Attached files

file filename
8-K - FORM 8-K - MOTRICITY INCmotr2012528_8-k.htm
EX-99.1 - PRESS RELEASE - MOTRICITY INCex991pressrelease.htm
EX-10.1 - FONG OFFER LETTER - MOTRICITY INCex101fongofferletter.htm

May 17, 2012

PERSONAL AND CONFIDENTIAL

Mr. Richard Stalzer
415 Greenwich Street
New York, New York
10013
                                                                                                                                                              
Dear Rich,

Pursuant to your discussions with the Chairman of the Compensation Committee, this letter is intended to amend the terms of the Offer Letter, dated January 12, 2012, whereby you became employed by the Company as President, Mobile Marketing and Advertising, effective as of January 23, 2012 (the “Offer Letter”). Except as otherwise provided herein, the Offer Letter shall remain in full force and effect in accordance with its original terms.
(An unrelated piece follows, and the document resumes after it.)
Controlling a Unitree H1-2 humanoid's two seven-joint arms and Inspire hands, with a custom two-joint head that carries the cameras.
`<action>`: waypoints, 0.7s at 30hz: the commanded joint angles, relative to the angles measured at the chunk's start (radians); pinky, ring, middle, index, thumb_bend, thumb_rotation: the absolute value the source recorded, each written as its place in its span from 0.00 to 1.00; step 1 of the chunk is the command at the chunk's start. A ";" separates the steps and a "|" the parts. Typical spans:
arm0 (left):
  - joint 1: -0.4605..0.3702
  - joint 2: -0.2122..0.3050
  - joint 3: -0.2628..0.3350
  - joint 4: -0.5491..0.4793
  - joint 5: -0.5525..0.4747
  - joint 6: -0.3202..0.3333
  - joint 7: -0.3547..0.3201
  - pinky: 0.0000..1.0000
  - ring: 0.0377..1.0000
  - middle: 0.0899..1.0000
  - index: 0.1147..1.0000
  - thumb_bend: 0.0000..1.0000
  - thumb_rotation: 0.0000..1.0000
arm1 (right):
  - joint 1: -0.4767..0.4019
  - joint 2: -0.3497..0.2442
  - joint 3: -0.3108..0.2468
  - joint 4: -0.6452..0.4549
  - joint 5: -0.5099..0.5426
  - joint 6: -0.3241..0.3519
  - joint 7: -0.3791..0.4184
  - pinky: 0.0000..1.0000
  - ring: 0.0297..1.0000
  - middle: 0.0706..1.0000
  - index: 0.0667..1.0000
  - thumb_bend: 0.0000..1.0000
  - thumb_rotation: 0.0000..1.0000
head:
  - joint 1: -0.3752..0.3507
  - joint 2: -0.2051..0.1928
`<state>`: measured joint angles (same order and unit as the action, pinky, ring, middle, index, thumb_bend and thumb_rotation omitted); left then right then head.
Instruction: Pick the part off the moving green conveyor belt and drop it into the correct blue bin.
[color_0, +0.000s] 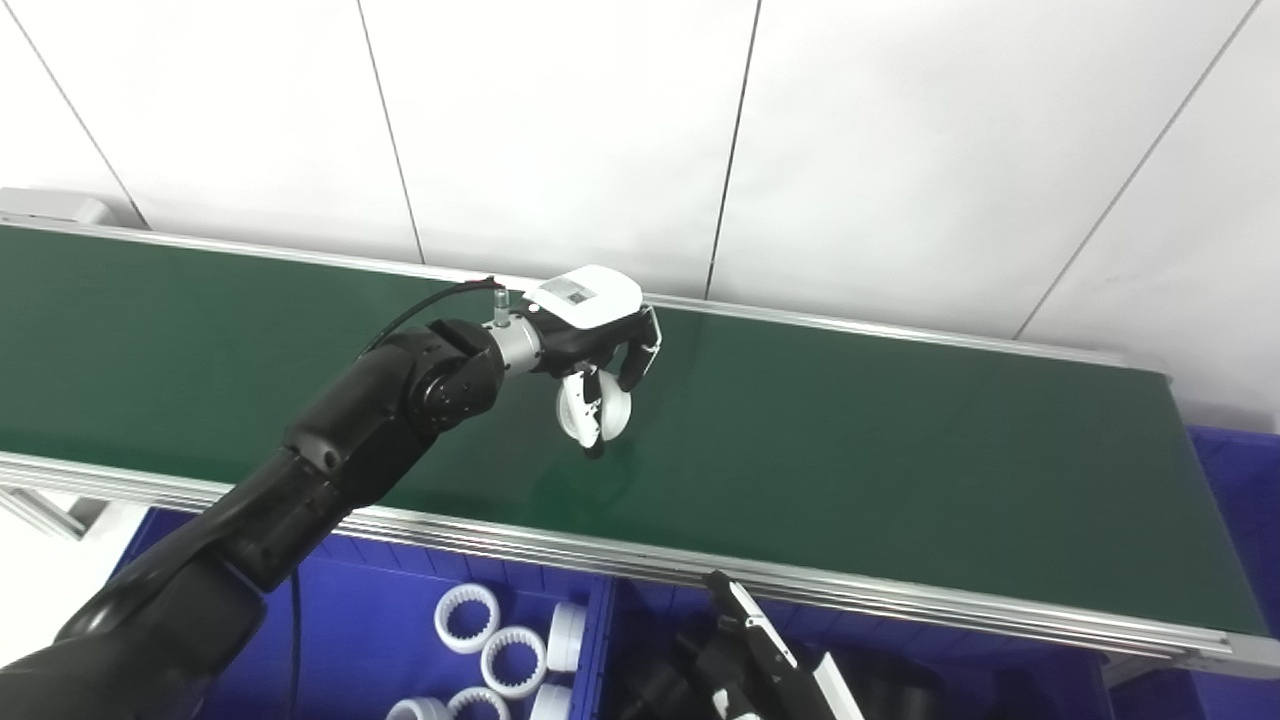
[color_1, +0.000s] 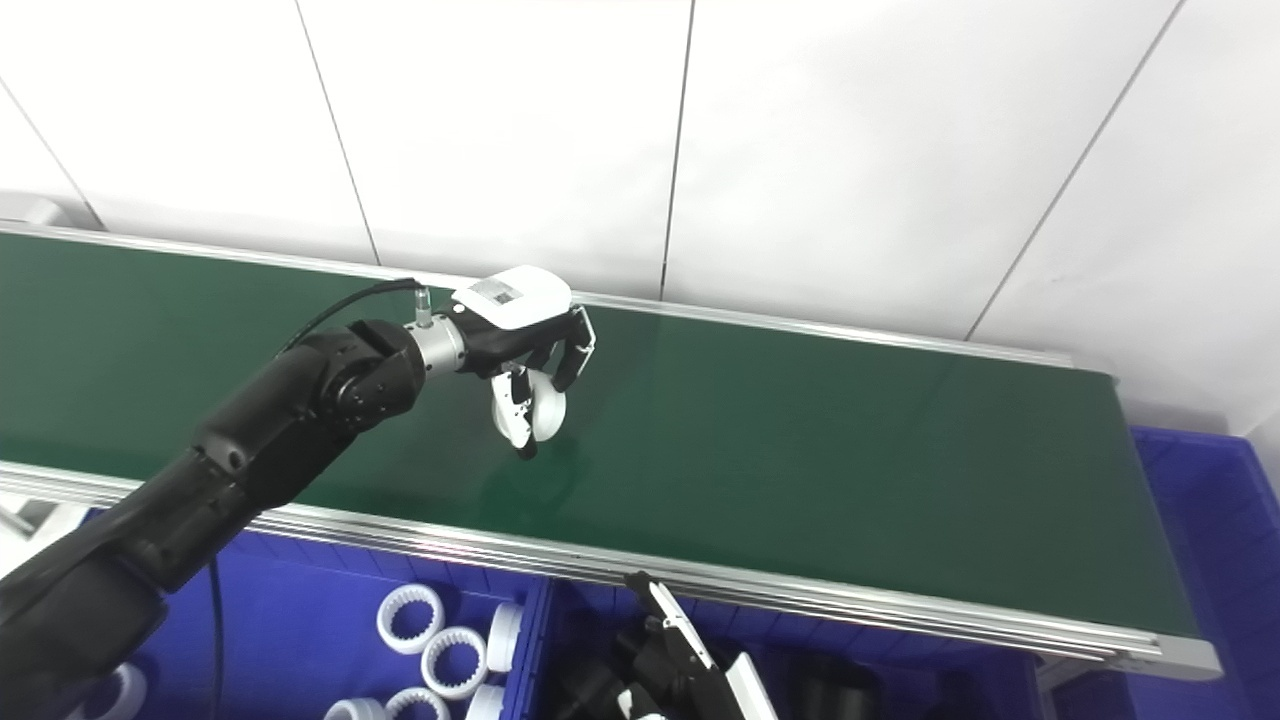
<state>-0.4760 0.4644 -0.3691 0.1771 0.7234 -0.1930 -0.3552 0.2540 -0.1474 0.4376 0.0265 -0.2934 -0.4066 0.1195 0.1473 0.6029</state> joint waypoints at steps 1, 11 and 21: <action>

This amendment to the Offer Letter explains the details and terms of your employment with respect to Stock Options and supersedes and replaces the “Stock Options” provision in the Offer Letter:


Stock Options:
You will be eligible for an award of options to purchase shares of the Company’s common stock equal to 1% of the Company’s current issued and outstanding stock (i.e., 460,000 shares). This option will be granted pursuant to and subject to the Company’s 2010 Long term Incentive Plan and are subject to final approval by the Committee. This option will, subject to Committee approval, be granted on the first business day following the closing of the Company’s rights offering. The exercise price will be set at the closing price of the Company’s common stock on the first business day following the closing of the rights offering and will vest, subject to your continued employment on the applicable vesting date, as follows: (i) 25% of the shares subject to the option will vest in four equal tranches (i.e., 6.25%) on each anniversary of your employment date and (ii) and 75% of the shares subject to the option will vest on the third anniversary of the vesting commencement date, subject to achievement of the following performance targets: 33% of 75% of the shares of stock must achieve a target price of $2; 33% of 75% of the shares of stock must achieve a target price of $4; and 33% of 75% of the shares of stock must achieve a target price of $6. The target price shall be determined based on the average of the closing prices of the common stock on a nationally recognized securities exchange over a 90 day period and if not listed, the fair market value as determined by the Company’s Board of Directors. If the target price is achieved for the requisite period, then the applicable target price shall be deemed achieved. The terms and conditions of the option will be governed by a separate agreement and the stock plan. In the event of a change of control, then a portion of the unvested vested options will be subject to accelerated vesting in accordance with the terms of the Company’s Amended and Restated Executive Severance and Change in Control Plan.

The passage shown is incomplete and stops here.